5 Ways To Celebrate Tonight’s Harvest Supermoon
I know it’s Monday and everyone’s like “UGH MONDAYS” but just hold onto your butts, as Samuel L. Jackson in Jurassic Park would say, because this Monday night is going to TOTALLY make up for this Monday day. Know why? It’s going to be a HARVEST SUPERMOON MONDAY NIGHT.
“Wait, what’s a supermoon, again?” “How is a harvest supermoon different from a regular supermoon?” “This sounds like Halloween has come like a month early, what can I do to celebrate this awesome surprise autumnal holiday?”
Those are all such good questions to ask, or such good questions that I asked for you, whatever, it doesn’t matter, I’m still going to give you the answer rundown.
So basically, full moons vary in size because of the oval nature of the moon’s orbit around Earth. The point in the Earth and moon’s orbit when they are closest to each other (and look, that’s still like 150,000 miles away, so that’s not CLOSE but it’s CLOSER than it normally is) is called a perigee and bringing Earth and the moon that closer together is what creates a supermoon. The Harvest Moon is the closest full moon to the autumnal equinox (Tues, Sept 23rd this year). A Harvest Supermoon is a beautiful astronomical phenomenon, so let’s celebrate this impromptu holiday like the cauldron-stirring, broomsticks-for-transport-using little witches we all are inside our hearts.

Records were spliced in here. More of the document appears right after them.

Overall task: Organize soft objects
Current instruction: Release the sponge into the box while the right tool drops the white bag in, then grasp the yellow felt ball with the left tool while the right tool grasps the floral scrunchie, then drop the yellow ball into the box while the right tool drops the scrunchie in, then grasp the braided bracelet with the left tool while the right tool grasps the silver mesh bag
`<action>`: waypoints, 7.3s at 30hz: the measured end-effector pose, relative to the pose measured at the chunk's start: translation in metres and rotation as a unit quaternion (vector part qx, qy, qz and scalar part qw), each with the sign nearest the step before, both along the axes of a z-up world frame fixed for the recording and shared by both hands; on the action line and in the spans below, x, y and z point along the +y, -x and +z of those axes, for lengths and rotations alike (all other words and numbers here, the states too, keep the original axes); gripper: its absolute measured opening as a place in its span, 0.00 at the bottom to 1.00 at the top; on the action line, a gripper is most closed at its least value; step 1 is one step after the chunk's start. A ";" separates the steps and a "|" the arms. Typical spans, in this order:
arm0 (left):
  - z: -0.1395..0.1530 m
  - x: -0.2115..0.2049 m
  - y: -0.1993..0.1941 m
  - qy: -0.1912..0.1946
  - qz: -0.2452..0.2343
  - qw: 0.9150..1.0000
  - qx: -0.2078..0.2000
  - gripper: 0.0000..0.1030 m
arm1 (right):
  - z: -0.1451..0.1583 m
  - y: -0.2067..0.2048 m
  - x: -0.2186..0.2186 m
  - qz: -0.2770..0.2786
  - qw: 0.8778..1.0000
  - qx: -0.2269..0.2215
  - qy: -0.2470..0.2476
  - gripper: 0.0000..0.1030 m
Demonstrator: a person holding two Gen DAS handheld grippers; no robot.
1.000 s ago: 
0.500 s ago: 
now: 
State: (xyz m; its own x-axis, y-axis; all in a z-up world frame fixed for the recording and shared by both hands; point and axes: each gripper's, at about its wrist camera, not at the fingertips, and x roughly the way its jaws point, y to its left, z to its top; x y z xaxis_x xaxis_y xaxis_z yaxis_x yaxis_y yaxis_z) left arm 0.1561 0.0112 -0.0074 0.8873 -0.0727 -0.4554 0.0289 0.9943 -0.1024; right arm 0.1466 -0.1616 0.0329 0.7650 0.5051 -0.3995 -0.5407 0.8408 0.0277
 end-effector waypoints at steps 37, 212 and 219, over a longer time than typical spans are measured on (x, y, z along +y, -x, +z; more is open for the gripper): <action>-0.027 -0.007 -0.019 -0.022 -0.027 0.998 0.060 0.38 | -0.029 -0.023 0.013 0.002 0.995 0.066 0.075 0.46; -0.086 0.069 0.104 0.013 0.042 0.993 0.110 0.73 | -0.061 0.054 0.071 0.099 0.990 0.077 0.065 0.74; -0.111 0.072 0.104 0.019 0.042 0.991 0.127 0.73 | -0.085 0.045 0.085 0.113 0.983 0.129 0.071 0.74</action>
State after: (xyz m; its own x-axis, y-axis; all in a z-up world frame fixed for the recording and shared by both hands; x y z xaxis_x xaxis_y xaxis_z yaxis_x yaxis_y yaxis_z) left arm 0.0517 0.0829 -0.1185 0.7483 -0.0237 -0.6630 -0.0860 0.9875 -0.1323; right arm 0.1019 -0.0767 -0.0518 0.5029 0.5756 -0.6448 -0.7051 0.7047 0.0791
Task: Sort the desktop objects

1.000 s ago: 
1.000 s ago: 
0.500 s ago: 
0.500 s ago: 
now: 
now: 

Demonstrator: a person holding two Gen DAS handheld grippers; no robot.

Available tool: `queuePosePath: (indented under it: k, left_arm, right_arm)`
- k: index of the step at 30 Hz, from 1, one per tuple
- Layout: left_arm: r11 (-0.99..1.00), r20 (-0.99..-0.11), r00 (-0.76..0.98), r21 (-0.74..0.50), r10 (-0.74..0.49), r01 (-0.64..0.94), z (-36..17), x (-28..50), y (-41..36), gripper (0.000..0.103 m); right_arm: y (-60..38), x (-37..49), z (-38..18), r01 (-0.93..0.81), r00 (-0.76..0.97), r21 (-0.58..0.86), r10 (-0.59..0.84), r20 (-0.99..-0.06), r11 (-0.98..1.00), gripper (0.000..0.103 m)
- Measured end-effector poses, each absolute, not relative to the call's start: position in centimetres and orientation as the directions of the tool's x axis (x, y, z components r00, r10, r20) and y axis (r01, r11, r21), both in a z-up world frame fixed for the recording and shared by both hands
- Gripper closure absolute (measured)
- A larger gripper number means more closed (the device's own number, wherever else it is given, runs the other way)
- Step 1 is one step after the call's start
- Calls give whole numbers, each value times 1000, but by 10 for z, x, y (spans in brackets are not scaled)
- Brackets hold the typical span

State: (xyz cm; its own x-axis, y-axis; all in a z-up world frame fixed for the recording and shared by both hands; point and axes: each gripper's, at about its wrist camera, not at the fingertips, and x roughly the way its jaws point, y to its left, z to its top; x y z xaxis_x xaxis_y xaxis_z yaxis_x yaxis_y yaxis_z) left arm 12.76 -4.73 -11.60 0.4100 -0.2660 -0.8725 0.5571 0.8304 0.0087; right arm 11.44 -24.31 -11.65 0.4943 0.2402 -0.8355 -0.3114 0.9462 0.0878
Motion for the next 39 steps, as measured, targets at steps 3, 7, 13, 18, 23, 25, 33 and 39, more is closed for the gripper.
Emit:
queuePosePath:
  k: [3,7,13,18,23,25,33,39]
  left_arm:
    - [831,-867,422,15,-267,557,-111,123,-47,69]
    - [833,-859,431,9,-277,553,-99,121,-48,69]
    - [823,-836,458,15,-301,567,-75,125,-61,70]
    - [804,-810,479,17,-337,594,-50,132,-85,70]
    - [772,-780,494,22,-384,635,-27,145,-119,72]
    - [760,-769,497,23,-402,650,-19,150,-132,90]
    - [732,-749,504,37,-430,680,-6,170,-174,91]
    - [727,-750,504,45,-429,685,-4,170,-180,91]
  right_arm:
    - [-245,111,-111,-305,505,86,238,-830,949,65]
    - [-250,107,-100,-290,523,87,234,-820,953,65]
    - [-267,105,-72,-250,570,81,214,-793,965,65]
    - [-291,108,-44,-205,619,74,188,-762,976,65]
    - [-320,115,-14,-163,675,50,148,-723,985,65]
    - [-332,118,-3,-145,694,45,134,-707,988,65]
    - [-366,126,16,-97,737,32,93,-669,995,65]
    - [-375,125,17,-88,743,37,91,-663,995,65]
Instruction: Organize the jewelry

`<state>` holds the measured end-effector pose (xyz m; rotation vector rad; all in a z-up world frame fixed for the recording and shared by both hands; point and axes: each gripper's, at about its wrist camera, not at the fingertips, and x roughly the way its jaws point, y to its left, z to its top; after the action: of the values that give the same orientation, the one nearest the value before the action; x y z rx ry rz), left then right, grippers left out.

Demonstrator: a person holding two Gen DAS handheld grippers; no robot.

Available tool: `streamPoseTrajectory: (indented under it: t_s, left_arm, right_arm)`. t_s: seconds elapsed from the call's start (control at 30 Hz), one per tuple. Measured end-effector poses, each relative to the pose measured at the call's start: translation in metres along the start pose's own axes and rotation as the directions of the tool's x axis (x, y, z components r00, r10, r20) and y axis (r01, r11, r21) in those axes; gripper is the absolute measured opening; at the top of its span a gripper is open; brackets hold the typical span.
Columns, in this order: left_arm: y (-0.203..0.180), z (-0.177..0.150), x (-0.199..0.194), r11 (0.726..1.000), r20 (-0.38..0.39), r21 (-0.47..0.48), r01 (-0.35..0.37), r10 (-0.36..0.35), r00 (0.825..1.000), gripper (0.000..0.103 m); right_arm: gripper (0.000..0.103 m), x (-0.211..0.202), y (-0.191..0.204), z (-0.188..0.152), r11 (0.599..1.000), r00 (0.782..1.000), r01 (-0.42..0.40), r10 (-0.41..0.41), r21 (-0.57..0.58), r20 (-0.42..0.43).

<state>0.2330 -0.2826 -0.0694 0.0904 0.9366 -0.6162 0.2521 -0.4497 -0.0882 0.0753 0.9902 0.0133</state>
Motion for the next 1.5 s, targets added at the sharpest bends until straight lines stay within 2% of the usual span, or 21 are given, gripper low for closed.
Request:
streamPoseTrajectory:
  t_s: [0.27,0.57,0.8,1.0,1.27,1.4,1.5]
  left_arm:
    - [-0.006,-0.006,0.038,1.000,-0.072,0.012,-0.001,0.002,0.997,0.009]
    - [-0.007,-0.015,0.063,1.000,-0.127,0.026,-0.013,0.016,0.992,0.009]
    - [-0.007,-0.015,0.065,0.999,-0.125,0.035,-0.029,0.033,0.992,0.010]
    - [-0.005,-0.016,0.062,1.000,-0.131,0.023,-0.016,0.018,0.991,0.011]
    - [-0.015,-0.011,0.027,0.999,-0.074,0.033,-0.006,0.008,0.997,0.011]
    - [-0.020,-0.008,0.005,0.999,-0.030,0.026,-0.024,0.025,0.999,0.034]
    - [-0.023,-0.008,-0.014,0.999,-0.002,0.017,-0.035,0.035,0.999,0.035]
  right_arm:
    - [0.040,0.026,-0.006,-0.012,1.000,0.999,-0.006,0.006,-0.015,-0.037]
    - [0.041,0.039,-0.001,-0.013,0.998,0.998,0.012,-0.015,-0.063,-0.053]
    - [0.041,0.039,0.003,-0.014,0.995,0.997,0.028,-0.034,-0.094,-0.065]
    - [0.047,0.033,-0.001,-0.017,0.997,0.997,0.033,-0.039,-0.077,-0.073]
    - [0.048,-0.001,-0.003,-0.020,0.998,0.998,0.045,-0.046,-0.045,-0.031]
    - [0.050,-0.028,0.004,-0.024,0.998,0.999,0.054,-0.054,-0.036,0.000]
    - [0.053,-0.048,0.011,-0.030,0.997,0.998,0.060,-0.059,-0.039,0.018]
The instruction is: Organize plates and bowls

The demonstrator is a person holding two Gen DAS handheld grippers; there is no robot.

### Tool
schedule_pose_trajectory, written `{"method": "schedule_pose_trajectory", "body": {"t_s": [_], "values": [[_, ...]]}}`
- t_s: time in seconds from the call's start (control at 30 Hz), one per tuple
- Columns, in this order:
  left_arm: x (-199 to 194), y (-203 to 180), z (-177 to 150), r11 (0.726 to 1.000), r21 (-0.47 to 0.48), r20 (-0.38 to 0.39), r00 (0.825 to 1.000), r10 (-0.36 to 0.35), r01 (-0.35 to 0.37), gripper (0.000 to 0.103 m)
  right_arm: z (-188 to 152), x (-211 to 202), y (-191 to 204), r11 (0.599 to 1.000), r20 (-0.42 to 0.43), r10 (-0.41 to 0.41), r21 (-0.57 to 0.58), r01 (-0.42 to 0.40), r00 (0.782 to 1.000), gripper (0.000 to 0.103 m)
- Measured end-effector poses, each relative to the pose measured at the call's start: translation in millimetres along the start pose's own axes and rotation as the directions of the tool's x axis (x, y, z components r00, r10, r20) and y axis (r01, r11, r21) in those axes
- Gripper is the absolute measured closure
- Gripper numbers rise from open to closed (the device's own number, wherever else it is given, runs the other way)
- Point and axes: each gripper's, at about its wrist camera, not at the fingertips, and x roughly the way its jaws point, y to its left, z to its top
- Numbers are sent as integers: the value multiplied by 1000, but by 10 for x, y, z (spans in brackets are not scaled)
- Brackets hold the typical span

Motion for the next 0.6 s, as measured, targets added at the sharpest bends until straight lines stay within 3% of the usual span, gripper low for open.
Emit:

Here are five ways you can celebrate tonight’s Harvest Supermoon.
1. Have a nighttime picnic
There is going to be SO MUCH MOONLIGHT tonight. “You can’t fight the moonlight,” LeAnn Rimes told us all that on the Coyote Ugly soundtrack. So don’t! Grab your picnic basket, brush the dust off your panini press, and get some people to come eat with you on some grass somewhere. Are you still trying to fight the moonlight? Don’t, you can’t, do I really have to get LeAnn to come over here and tell you why in song form?
2. Blast some tunes and dance outside
So back in the day (and probably still now out in the sticks somewhere) people celebrated the Harvest Moon by having a barn dance/hoe down. There was just so much LIGHT and you could actually SEE everyone else’s dance moves. So blast some jams and dance on your apartment balcony or in your backyard or on the sidewalk or drive somewhere cool, open all your doors and pump up your car stereo. Spooky moons are for dancing your brains out, just ask any witch EVER.
3. Go hang out at an observatory (or find a friend with a telescope)
When something happens in the night sky, this is EXACTLY the time to go to your local observatory (or your local friend-who-has-a-telescope’s-house) and look at the astronomical phenomena with like the help of SCIENCE AND STUFF! Plus, it’s so fun to gather with a bunch of strangers who are all nerding out about the same thing, be it a Hunger Games midnight movie showing or just the moon looking particularly weird tonight, there is solidarity in fangirl-ing out with the masses.
4. Find someone to kiss up a storm with
Both my brother and sister respectively attended/are attending Stanford University (they are the smart siblings and I am the fun sibling) (kidding, they are the smart and fun siblings and I don’t even KNOW what kind of sibling I am) and at Stanford they have a tradition where on the first full moon of fall quarter, people go to the quad and, you know, make out. I’m SUPER into the idea of kissing under a crazy moon. I’m going to have to figure out some way to trick my hubs into coming outside with me to make out tonight when he’s super comfortable inside watching Nathan For You on Hulu (again, kidding, it’s going to be him trying to get me out of the house while I’m comfortably watching the Bachelor in Paradise season finale).
5. Take a (super) moonlit drive or stroll
Maybe all this kissing and picnic-going and impromptu-dance-party-throwing is all a little much for you, but you can still go for a drive (hayrides are popular supermoon modes of transport, but you’ll be fine in your regs car) or just walk down the street in the moonlight and enjoy nature in all her prettiness!